The Hastings family represented one of Blennerhassett’s most important social and familial connections: Eliza Blennerhassett was first cousin once removed to Lucy Hastings and second cousin to Eleanor, Elizabeth, Mary, and Theophilus Hastings, as Blennerhassett’s grandmother (Christian Touchet Mervyn) and Lucy Hastings’s mother (Eleanor Touchet Davies) were sisters. Like the Blennerhassetts, the Hastings family had a long history in Ireland. Lucy Davies Hastings was born in Dublin, the daughter of Eleanor and her husband, Sir John Davies.4 And, like the Blennerhassetts, the Hastings family owned land and buildings in Counties Fermanagh and Tyrone. Echoes of their mutual ties in Ireland can be found throughout the Hastings Family Papers. An anonymous Hastings letter, dating from circa 1650 and written to a man named John Blennerhassett (relationship to Eliza Blennerhassett unknown), explains that the author was “ready to goe to a Tryall about some off my interest in the Countie of Kiery” and asked for John Blennerhassett’s help in “getting me a good Jury in that Countie that will bee sensible . . . in order to recover that which is myne owne.”5 Another revealing letter, from William Davys (a cousin of Lucy Davies Hastings and one of the Hastings family’s agents in Ireland) to Lucy Hastings in 1657, explains that Davys had been working to put “Mr. Henry Bleverhayssett [probably Eliza Blennerhassett’s brother] and Mr. Ferdinando Davys into the Commission of Assesment for the Countyes of Fermanaugh and Tyrone (which will be some advantage to your honors interest in both Countyes).”6 Although we cannot confirm the identities of all the people writing or mentioned in these letters, the two missives—joined together with the Hastings Family Papers’ many pieces of correspondence to solicitors, stewards, and tenants in Ireland—speak to the Hastings’ and Blennerhassetts’ mutual engagement with Irish law, property, and politics.7
Despite the hundreds of letters that the Hastings family sent back and forth across the Irish Sea, important divisions separated Lucy Hastings and her children from Ireland itself. Lucy Hastings left Ireland for England at the age of five and completed her education and training in England.
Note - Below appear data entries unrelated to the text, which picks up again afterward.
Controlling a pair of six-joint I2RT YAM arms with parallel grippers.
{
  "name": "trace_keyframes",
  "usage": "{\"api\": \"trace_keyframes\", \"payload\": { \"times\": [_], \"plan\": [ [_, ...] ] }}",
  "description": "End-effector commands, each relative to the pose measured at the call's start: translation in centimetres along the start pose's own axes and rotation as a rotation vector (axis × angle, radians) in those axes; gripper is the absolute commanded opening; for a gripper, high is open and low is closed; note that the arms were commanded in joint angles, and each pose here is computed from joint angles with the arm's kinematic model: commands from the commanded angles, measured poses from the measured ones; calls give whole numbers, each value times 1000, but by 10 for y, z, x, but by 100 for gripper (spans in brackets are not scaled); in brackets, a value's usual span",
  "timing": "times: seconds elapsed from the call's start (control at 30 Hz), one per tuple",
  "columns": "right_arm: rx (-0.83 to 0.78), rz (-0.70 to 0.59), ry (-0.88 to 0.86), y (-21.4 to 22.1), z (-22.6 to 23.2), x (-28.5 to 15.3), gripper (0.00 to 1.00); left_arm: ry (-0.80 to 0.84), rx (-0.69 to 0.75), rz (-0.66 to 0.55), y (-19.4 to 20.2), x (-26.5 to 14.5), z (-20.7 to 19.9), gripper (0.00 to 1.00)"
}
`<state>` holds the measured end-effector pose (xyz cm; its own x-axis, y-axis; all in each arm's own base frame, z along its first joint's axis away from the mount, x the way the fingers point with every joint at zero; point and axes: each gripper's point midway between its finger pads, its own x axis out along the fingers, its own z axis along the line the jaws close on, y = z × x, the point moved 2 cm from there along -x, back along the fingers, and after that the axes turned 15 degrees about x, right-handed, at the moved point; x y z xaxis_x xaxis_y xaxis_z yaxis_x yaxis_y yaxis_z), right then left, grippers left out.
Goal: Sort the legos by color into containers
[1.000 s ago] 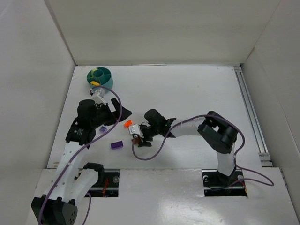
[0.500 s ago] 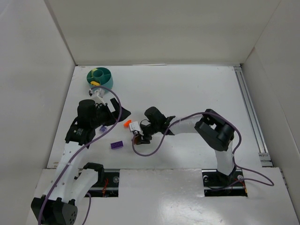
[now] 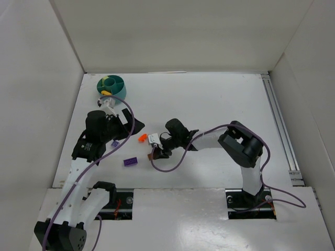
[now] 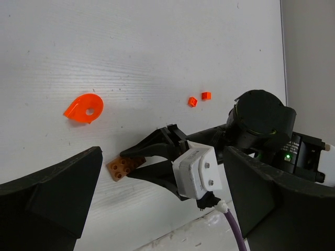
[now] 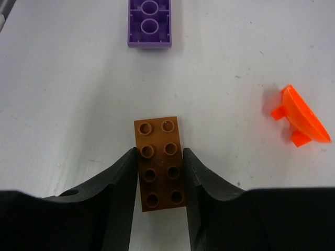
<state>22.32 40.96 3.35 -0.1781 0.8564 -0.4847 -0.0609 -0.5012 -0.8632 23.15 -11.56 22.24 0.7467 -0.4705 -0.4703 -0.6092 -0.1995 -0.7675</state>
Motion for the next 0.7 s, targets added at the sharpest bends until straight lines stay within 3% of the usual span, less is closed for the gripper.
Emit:
{"api": "trace_keyframes", "payload": {
  "times": [0.0,0.17,0.43,0.67],
  "plan": [
    [80,90,75,32,5,-15,22,10,39,-64,-19,-10,-8,100],
    [19,-12,196,-19,5,-49,16,75,40,-64,-19,-10,-18,100],
    [39,-200,357,-63,-9,-112,15,448,129,-68,-5,-15,-62,97],
    [-5,-369,356,-109,-9,-147,15,490,113,-28,6,-2,-70,92]
  ]
}}
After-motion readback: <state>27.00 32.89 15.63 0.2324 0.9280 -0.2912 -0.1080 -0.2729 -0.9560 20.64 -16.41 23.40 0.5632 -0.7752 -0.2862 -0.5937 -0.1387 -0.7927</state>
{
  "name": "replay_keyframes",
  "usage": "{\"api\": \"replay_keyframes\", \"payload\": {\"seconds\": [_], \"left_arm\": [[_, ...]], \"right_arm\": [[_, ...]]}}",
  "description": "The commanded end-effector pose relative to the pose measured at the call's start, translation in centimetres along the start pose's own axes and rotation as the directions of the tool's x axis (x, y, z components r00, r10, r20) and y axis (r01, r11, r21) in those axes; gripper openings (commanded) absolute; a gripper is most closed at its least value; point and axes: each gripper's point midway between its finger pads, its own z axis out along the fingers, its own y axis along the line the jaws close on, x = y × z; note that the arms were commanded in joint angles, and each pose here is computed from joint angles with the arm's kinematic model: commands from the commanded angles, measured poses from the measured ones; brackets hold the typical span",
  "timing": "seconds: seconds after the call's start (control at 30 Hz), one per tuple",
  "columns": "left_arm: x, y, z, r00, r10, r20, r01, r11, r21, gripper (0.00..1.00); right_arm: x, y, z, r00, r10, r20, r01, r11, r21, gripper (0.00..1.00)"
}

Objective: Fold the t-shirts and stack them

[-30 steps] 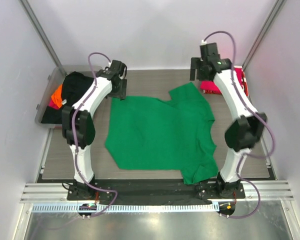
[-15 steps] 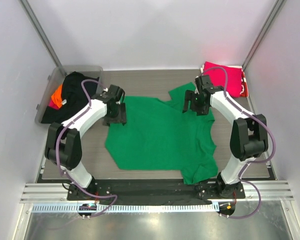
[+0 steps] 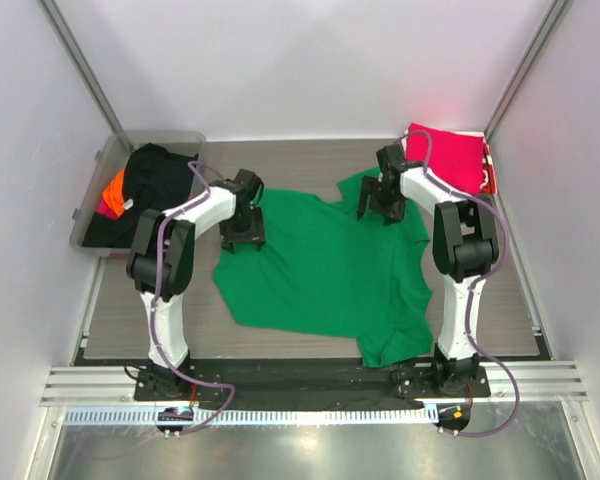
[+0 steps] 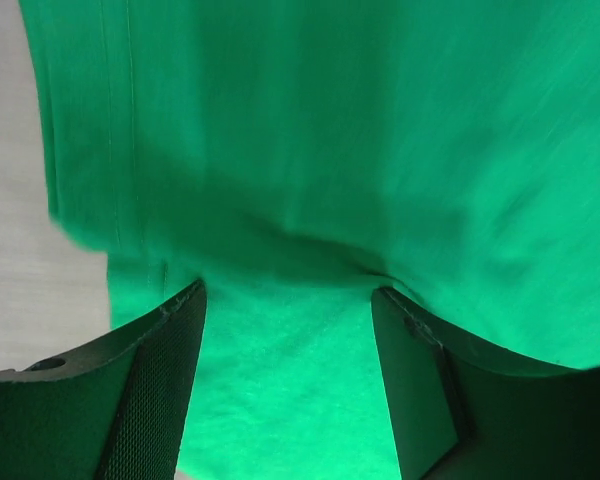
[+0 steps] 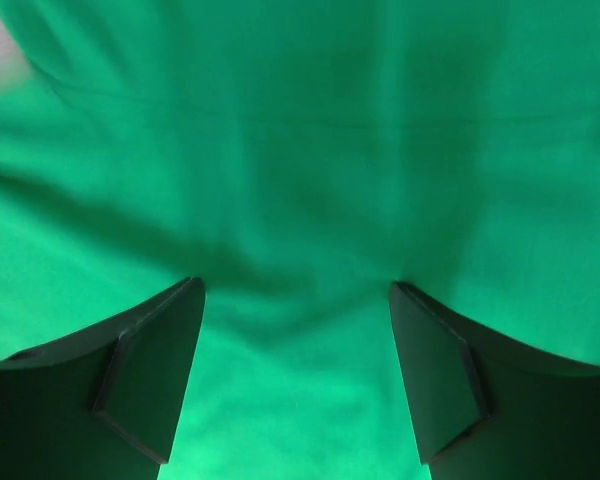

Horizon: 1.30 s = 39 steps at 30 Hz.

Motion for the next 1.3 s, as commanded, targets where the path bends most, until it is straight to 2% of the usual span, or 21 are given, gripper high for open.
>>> {"api": "replay_keyframes", "payload": {"seconds": [0.0,0.07,0.1,0.13,0.2,0.27,0.33,0.37,0.43,0.5,0.53,0.57,0.63,0.7,0.73,0.97,1.07,1.17,1.27], "left_arm": [[-3.2,0.0,1.5,0.999,-0.033,0.033,0.034,0.999,-0.005,0.68],[-5.5,-0.4,1.2,0.997,-0.049,0.059,0.048,0.999,0.006,0.68],[-6.0,-0.1,1.1,0.997,-0.055,0.05,0.055,0.998,0.002,0.68],[-6.1,-0.2,1.8,0.998,-0.054,0.029,0.054,0.999,-0.006,0.68],[-7.9,-0.8,0.0,0.998,-0.053,0.042,0.053,0.999,0.004,0.67],[-9.6,-1.1,-3.3,0.993,-0.049,0.108,0.047,0.999,0.019,0.67],[-9.3,-0.5,-5.5,0.989,-0.036,0.143,0.037,0.999,-0.001,0.7],[-9.5,0.1,-8.7,0.977,-0.05,0.209,0.049,0.999,0.009,0.7],[-8.2,1.8,-11.5,0.96,-0.077,0.269,0.078,0.997,0.005,0.72],[-6.5,2.9,-12.5,0.953,-0.093,0.288,0.094,0.996,0.009,0.73],[-4.3,3.8,-11.2,0.964,-0.094,0.248,0.101,0.995,-0.016,0.73],[-3.6,4.2,-12.5,0.952,-0.123,0.279,0.126,0.992,0.01,0.73],[-0.4,5.3,-10.6,0.964,-0.139,0.227,0.145,0.989,-0.009,0.72],[0.7,5.5,-10.7,0.952,-0.18,0.249,0.18,0.983,0.025,0.72],[2.3,6.1,-9.4,0.959,-0.184,0.217,0.186,0.983,0.01,0.72],[3.9,4.9,-5.8,0.952,-0.251,0.178,0.238,0.967,0.088,0.71],[4.3,4.6,-4.2,0.945,-0.285,0.159,0.274,0.958,0.088,0.7],[4.6,4.6,-2.9,0.942,-0.303,0.147,0.294,0.952,0.082,0.66],[4.8,4.6,-1.9,0.943,-0.306,0.131,0.299,0.952,0.064,0.56]], "right_arm": [[-4.0,0.5,1.8,0.997,0.0,0.075,0.0,1.0,-0.004,0.8],[-5.3,1.1,2.4,0.996,-0.002,0.088,0.004,1.0,-0.023,0.8],[-7.4,2.0,1.8,0.991,-0.008,0.131,0.014,0.999,-0.048,0.8],[-7.7,2.6,2.5,0.992,-0.013,0.125,0.021,0.997,-0.069,0.8],[-10.4,4.3,1.1,0.983,-0.019,0.184,0.042,0.992,-0.122,0.8],[-11.5,5.8,-0.4,0.975,-0.039,0.217,0.076,0.983,-0.168,0.8],[-12.3,7.2,-3.4,0.963,-0.056,0.264,0.109,0.975,-0.193,0.81],[-12.3,7.5,-4.3,0.959,-0.063,0.276,0.12,0.973,-0.196,0.81],[-10.8,8.0,-6.3,0.958,-0.081,0.274,0.139,0.969,-0.202,0.82],[-9.7,8.1,-7.6,0.959,-0.085,0.271,0.144,0.968,-0.205,0.82],[-9.0,8.2,-8.3,0.959,-0.087,0.269,0.147,0.967,-0.208,0.82],[-8.6,8.7,-10.6,0.952,-0.081,0.296,0.152,0.963,-0.223,0.82],[-5.9,8.2,-10.7,0.963,-0.086,0.255,0.145,0.964,-0.221,0.82],[-3.2,8.0,-12.0,0.968,-0.081,0.238,0.138,0.963,-0.233,0.82],[-2.4,8.1,-12.6,0.967,-0.083,0.243,0.142,0.961,-0.239,0.82],[5.1,8.1,-15.5,0.972,-0.042,0.229,0.124,0.926,-0.356,0.82],[8.7,7.6,-15.0,0.977,-0.054,0.205,0.128,0.921,-0.368,0.82],[10.2,7.5,-15.4,0.977,-0.052,0.205,0.13,0.913,-0.387,0.82],[12.1,6.6,-14.4,0.983,-0.063,0.172,0.125,0.918,-0.377,0.82]]}}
She married in England and spent most of her time in that country. During the 1650s, when Eliza Blennerhassett’s surviving letters were written, Lucy Hastings and her children were living full-time at their Donington Park estate in Leicestershire, and this is where Blennerhassett sent her correspondence. The 1650s were a tumultuous time for Lucy Hastings and her children, as that decade saw the deaths of Lucy’s oldest son, Henry Hastings (d. 1649), as well as her husband, Ferdinando Hastings, Sixth Earl of Huntingdon (1609–56), and the Hastings’ involvement in many lawsuits, as their properties had been sequestered during the English civil wars. Through all this turmoil, and despite the difficulties the royalist Hastings family faced with the Interregnum and Commonwealth governments, Lucy Hastings remained resolutely in England. By the 1670s she had even sold off all of the Hastings family’s Irish properties.8
We thus know a lot about Lucy Hastings and her children, but we know almost nothing about Eliza Blennerhassett and her family, who lacked the power and privilege of their Hastings cousins. We don’t know exactly when, or even where, Eliza Blennerhassett was born, nor do we know where she was raised, although it is clear that she spent at least part of her early years in England, as she references her “coming over into [Ireland]” several times in her letters to the Hastings family. We don’t know when or where or under what circumstances she became acquainted with Lucy, Eleanor, Elizabeth, Mary, and Theophilus Hastings. There is one sparse reference to Eliza Blennerhassett in Burke’s Irish Family Records, which explains that she was born sometime before 1639, the date that her mother, Deborah Mervyn, died. Burke’s states that she married one of her English-Irish cousins, Henry Mervyn, who was elected, first, to a position as member of Parliament for Trillick Castle and then, later, to act as high sheriff of County Tyrone. Burke’s also mentions that Eliza Blennerhassett died in 1676, “leaving issue,” but we don’t know the names or genders of her children, when or where they were born, or even how many she had.9 Eliza Blennerhassett has very nearly disappeared.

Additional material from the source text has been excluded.